The change also prompted a question to the mailing
list[2] about skew validation difference between
ProcessContext vs FinishBundleContext (where there is
no ability to compute skew as I understand it).
[0] https://issues.apache.org/jira/browse/BEAM-14064
[1] https://github.com/apache/beam/pull/16744
[2]
https://lists.apache.org/thread/33kj1yjmn6kkvpl4vz02vnfyn2bpzycp
On Mon, Mar 7, 2022 at 12:41 PM Luke Cwik
<lc...@google.com> wrote:
This is specifically a case where the
@ProcessElement saw window X for element X0 and
buffered it into memory and then when processing
window Y and element Y0 wanted to flush
previously buffered element X0. This all occurred
as part of the same bundle.
In general, yes, outputting to an earlier window is
problematic.
On Mon, Mar 7, 2022 at 9:32 AM Reuven Lax
<re...@google.com> wrote:
Outputting to an earlier window is
problematic,as the watermark can never be
correct if a DoFn can move time backwards
arbitrarily.
On Mon, Mar 7, 2022 at 9:01 AM Luke Cwik
<lc...@google.com> wrote:
A good question would be should I be able
to output to a different window from the
current @ProcessElement call, like what we
can do from @FinishBundle to handle these
buffering scenarios.
On Mon, Mar 7, 2022 at 8:53 AM Luke Cwik
<lc...@google.com> wrote:
The issue is that ElasticsearchIO is
collecting results from elements in
window X and then trying to output them
in window Y when flushing the batch.
This exposed a bug where elements that
were being buffered were being output
as part of a different window than what
the window that produced them was.
This became visible because
validation was added recently to ensure
that when the pipeline is processing
elements in window X that output with a
timestamp is valid for window X. Note
that this validation only occurs in
@ProcessElement since output is
associated with the current window with
the input element that is being processed.
It is ok to do this in @FinishBundle
since there is no existing windowing
context and when you output that
element is assigned to an appropriate
window.
Filed
https://issues.apache.org/jira/browse/BEAM-14064
On Mon, Mar 7, 2022 at 7:44 AM Emils
Solmanis <emils.solma...@rvu.co.uk> wrote:
Hi all,
I think we’re hitting a regression
in ElasticIO batch writing.
We’ve bisected it to being
introduced in 2.35.0, and I’m
reasonably certain it’s this PR
https://github.com/apache/beam/pull/15381
Our scenario is pretty trivial, we
read off Pubsub and write to
Elastic in a streaming job, the
config for the source and sink is
respectively
|pipeline.apply(
PubsubIO.readStrings().fromSubscription(subscription)

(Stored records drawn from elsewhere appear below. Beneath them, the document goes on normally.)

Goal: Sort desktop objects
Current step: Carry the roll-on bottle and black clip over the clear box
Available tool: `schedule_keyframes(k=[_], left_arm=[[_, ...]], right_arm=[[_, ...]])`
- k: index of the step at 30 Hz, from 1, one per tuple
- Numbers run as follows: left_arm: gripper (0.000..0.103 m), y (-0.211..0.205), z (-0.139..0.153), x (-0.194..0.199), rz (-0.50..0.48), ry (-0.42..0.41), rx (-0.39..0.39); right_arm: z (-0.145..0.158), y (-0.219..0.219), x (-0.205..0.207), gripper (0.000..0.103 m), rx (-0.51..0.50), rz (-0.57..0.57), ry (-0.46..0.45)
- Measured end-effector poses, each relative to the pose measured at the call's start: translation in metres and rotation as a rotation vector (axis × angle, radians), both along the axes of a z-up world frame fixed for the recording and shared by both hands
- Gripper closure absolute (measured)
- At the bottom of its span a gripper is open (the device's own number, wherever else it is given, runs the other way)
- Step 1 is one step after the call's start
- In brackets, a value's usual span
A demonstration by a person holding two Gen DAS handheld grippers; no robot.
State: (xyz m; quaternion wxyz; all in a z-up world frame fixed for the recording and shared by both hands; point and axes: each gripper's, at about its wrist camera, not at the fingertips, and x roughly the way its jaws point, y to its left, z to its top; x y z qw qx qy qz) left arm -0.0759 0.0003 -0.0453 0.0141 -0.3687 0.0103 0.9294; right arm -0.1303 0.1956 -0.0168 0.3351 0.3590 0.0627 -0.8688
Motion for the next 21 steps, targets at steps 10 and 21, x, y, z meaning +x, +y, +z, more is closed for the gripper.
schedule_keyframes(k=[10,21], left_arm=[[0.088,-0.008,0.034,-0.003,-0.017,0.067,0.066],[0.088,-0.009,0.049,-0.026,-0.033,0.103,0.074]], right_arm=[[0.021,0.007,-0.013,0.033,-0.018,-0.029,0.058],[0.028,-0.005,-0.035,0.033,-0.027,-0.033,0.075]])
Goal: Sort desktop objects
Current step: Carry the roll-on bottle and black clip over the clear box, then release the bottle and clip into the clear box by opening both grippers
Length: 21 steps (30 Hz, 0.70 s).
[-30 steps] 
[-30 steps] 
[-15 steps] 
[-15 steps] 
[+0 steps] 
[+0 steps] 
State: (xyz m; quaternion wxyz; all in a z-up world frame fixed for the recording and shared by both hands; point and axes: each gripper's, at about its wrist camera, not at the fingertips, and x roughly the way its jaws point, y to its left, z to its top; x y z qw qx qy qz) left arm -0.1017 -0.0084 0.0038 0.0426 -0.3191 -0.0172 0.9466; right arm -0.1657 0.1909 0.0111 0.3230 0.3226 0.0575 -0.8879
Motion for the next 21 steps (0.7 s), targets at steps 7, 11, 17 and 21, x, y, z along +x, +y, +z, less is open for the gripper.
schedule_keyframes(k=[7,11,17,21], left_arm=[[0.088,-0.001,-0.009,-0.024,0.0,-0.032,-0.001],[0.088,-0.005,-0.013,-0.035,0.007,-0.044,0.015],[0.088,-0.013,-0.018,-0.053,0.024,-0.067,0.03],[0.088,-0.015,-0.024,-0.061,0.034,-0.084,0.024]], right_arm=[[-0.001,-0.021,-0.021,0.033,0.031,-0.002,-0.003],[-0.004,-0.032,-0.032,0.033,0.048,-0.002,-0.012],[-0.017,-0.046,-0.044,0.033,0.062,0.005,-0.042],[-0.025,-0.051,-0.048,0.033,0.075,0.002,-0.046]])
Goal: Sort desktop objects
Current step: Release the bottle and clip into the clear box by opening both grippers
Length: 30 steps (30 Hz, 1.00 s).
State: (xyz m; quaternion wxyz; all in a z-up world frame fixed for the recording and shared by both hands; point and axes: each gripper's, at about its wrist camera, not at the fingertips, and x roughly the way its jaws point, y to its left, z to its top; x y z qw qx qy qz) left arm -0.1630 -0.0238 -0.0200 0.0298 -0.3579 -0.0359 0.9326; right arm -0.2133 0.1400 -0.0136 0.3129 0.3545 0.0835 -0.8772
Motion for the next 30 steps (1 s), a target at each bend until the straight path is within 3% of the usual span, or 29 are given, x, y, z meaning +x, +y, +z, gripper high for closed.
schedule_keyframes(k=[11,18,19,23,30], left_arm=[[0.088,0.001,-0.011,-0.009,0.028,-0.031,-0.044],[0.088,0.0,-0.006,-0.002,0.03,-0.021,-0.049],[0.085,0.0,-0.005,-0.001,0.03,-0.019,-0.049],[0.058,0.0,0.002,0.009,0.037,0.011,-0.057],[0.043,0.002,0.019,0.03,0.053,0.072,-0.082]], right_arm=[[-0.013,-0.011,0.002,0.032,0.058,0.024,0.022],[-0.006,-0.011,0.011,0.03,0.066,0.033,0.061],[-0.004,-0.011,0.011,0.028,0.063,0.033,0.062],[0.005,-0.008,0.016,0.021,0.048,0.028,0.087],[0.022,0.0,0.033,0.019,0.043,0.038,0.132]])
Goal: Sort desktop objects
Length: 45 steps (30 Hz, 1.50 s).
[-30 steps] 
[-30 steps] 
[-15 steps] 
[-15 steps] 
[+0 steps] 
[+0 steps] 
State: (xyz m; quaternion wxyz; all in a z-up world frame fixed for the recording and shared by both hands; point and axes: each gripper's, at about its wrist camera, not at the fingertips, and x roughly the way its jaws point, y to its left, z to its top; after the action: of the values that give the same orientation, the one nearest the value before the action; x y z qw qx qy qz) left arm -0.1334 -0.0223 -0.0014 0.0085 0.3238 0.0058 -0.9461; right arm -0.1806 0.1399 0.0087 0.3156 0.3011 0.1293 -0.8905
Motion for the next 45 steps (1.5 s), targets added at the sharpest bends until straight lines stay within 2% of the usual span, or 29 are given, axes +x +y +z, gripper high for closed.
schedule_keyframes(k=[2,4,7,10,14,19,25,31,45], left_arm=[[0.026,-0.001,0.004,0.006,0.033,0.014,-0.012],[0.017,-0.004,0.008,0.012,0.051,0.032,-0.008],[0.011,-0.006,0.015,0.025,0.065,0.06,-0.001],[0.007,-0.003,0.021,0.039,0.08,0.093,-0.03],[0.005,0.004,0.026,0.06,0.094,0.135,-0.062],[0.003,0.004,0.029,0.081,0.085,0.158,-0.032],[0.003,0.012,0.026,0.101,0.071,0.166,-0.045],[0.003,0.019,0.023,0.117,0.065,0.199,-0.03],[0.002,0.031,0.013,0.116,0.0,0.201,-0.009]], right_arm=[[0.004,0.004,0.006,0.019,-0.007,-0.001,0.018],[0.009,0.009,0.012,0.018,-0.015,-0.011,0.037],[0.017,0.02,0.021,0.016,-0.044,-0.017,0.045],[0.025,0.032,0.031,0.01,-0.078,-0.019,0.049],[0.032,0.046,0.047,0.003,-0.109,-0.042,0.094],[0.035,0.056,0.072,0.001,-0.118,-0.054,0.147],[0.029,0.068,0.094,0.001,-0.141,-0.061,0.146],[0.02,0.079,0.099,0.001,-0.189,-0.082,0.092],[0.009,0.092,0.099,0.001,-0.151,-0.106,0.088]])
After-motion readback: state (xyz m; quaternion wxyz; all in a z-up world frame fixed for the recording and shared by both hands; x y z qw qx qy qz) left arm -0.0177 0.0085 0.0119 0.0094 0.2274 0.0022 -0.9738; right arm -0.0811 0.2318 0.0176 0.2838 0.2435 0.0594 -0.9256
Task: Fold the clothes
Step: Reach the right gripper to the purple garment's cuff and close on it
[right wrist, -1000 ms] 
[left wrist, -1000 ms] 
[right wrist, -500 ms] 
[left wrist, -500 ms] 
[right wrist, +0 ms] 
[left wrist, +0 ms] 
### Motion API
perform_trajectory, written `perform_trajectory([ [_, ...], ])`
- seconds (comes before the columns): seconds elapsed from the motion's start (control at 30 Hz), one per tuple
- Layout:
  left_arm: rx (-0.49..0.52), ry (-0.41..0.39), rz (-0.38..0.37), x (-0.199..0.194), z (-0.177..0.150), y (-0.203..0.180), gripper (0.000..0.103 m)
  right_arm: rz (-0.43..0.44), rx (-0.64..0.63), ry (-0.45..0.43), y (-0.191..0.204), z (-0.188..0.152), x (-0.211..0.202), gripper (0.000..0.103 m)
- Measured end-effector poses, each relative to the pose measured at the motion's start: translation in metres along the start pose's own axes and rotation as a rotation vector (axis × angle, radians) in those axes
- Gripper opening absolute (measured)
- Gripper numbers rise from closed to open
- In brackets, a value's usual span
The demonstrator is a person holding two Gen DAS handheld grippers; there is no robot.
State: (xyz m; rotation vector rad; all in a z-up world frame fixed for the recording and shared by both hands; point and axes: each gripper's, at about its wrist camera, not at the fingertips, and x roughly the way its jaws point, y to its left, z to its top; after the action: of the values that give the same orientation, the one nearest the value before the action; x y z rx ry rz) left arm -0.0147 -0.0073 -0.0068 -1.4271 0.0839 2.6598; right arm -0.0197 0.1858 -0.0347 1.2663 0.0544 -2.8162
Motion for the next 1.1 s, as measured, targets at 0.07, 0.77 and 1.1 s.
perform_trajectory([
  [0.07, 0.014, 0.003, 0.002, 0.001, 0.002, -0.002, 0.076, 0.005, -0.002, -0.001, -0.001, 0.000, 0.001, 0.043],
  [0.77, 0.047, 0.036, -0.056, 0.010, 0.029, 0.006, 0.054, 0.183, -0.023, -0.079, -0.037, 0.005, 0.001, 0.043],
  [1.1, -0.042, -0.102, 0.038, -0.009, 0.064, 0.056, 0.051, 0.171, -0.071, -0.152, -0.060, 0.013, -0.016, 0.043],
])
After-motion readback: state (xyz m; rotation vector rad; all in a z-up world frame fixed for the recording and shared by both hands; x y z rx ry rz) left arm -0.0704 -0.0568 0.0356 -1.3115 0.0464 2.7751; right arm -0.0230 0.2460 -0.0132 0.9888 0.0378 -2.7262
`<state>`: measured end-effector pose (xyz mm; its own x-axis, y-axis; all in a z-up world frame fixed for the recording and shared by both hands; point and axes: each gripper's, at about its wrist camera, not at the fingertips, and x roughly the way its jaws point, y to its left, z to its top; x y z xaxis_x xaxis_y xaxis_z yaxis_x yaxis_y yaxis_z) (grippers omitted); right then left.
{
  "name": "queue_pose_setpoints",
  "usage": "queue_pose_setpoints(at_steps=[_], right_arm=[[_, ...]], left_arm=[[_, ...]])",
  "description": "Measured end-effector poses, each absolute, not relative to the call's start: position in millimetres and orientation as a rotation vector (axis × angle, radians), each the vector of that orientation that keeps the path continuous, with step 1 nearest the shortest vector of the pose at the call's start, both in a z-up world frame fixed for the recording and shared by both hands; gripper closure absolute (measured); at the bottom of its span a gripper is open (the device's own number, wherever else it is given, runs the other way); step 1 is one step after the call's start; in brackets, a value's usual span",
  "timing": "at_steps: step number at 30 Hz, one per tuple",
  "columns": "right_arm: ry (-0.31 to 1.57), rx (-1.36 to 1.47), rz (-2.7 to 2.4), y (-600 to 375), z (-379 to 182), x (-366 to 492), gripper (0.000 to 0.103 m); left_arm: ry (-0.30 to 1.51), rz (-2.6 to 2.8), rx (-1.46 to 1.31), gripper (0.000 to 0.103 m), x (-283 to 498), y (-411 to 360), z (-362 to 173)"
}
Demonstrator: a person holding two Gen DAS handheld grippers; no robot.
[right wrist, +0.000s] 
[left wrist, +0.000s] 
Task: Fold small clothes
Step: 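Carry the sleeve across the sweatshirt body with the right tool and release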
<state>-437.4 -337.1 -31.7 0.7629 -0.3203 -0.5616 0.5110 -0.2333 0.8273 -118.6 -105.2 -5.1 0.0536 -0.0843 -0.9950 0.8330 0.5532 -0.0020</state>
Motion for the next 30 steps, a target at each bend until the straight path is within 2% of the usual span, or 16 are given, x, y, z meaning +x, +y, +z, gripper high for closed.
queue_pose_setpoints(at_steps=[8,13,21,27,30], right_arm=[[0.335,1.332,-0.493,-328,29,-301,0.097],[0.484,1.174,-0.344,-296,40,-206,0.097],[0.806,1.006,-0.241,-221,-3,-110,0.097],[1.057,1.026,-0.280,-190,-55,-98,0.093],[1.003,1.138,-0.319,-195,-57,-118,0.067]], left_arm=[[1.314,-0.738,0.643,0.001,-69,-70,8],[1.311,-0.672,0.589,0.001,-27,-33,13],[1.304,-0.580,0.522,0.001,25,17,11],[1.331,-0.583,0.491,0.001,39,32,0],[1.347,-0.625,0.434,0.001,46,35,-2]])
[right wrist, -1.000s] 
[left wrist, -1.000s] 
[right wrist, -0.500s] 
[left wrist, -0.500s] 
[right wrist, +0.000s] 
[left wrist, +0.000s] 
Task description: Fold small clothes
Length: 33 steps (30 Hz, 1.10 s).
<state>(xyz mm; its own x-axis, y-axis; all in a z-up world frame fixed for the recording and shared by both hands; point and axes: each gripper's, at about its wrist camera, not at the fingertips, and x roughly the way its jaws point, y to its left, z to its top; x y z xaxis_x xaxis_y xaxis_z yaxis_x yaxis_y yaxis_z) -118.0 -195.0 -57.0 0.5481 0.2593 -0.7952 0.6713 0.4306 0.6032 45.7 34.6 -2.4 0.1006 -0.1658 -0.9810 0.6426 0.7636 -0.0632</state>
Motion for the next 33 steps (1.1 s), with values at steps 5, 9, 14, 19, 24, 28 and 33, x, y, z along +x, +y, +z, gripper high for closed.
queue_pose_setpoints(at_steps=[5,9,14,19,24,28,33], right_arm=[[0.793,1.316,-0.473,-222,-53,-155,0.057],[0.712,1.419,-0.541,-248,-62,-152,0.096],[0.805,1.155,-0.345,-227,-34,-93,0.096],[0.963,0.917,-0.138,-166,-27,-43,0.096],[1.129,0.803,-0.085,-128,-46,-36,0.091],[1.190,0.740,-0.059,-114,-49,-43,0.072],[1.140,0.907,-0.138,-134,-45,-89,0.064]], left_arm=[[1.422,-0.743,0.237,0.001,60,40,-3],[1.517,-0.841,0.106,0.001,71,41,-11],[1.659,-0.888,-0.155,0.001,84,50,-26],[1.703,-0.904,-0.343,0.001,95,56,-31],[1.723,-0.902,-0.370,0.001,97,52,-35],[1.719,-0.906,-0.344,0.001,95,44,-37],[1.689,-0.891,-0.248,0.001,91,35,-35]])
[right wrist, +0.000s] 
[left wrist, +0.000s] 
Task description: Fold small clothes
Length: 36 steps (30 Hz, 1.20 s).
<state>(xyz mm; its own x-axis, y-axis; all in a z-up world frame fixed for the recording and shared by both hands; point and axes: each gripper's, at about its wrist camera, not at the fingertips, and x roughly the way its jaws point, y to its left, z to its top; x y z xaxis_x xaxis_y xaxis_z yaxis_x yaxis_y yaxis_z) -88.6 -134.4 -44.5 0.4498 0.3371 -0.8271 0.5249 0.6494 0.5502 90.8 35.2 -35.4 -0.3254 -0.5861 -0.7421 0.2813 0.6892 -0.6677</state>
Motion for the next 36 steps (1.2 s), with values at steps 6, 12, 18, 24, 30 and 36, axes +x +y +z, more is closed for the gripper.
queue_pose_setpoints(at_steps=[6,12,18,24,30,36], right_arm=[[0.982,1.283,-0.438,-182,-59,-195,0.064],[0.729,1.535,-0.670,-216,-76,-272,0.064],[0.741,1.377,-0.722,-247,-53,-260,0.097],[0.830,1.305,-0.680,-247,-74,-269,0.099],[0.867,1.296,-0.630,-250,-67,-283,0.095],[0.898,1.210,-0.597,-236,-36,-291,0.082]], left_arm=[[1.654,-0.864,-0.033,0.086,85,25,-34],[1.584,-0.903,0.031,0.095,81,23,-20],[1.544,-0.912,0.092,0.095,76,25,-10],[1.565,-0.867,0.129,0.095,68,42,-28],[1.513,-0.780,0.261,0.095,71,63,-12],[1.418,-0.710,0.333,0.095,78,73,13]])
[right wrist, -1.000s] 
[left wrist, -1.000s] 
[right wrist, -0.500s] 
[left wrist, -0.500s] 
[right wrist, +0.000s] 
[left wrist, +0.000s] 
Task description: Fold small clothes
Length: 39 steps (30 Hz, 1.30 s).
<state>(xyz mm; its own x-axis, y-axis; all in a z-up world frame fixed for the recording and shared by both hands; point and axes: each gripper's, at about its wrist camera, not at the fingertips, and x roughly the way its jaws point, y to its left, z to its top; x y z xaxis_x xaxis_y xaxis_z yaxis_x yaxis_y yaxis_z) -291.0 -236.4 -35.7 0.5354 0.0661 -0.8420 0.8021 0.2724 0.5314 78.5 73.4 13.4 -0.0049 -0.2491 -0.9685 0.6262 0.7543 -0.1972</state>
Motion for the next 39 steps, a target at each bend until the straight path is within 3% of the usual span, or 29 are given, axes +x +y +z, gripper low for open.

).apply(ParseJsons.of(OurObject::class.java))
.setCoder(KryoCoder.of()) |
and
|ElasticsearchIO.write()
.withUseStatefulBatches(true)
.withMaxParallelRequestsPerWindow(1)
.withMaxBufferingDuration(Duration.standardSeconds(30))
// 5 bytes **> KiB **> MiB, so 5
MiB .withMaxBatchSizeBytes(5L *
1024 * 1024) // # of docs
.withMaxBatchSize(1000)
.withConnectionConfiguration(
ElasticsearchIO.ConnectionConfiguration.create(
arrayOf(host), "fubar", "_doc"
).withConnectTimeout(5000)
.withSocketTimeout(30000) )
.withRetryConfiguration(
ElasticsearchIO.RetryConfiguration.create(
10, // the duration is wall clock,
against the connection and socket
timeouts specified // above. I.e.,
10 x 30s is gonna be more than 3
minutes, so if we're getting // 10
socket timeouts in a row, this
would ignore the "10" part and
terminate // after 6. The idea is
that in a mixed failure mode, you'd
get different timeouts // of
different durations, and on average
10 x fails < 4m. // That said, 4m
is arbitrary, so adjust as and when
needed. Duration.standardMinutes(4)
) ) .withIdFn { f: JsonNode ->
f["id"].asText() } .withIndexFn {
f: JsonNode ->
f["schema_name"].asText() }
.withIsDeleteFn { f: JsonNode ->
f["_action"].asText("noop") ==
"delete" } |
We recently tried upgrading 2.33 to
2.36 and immediately hit a bug in
the consumer, due to alleged time
skew, specifically
|2022-03-07 10:48:37.886 GMTError
message from worker:
java.lang.IllegalArgumentException:
Cannot output with timestamp
2022-03-07T10:43:38.640Z. Output
timestamps must be no earlier than
the timestamp of the current input
(2022-03-07T10:43:43.562Z) minus
the allowed skew (0 milliseconds)
and no later than
294247-01-10T04:00:54.775Z. See the
DoFn#getAllowedTimestampSkew()
Javadoc for details on changing the
allowed skew.
org.apache.beam.runners.dataflow.worker.repackaged.org.apache.beam.runners.core.SimpleDoFnRunner$DoFnProcessContext.checkTimestamp(SimpleDoFnRunner.java:446)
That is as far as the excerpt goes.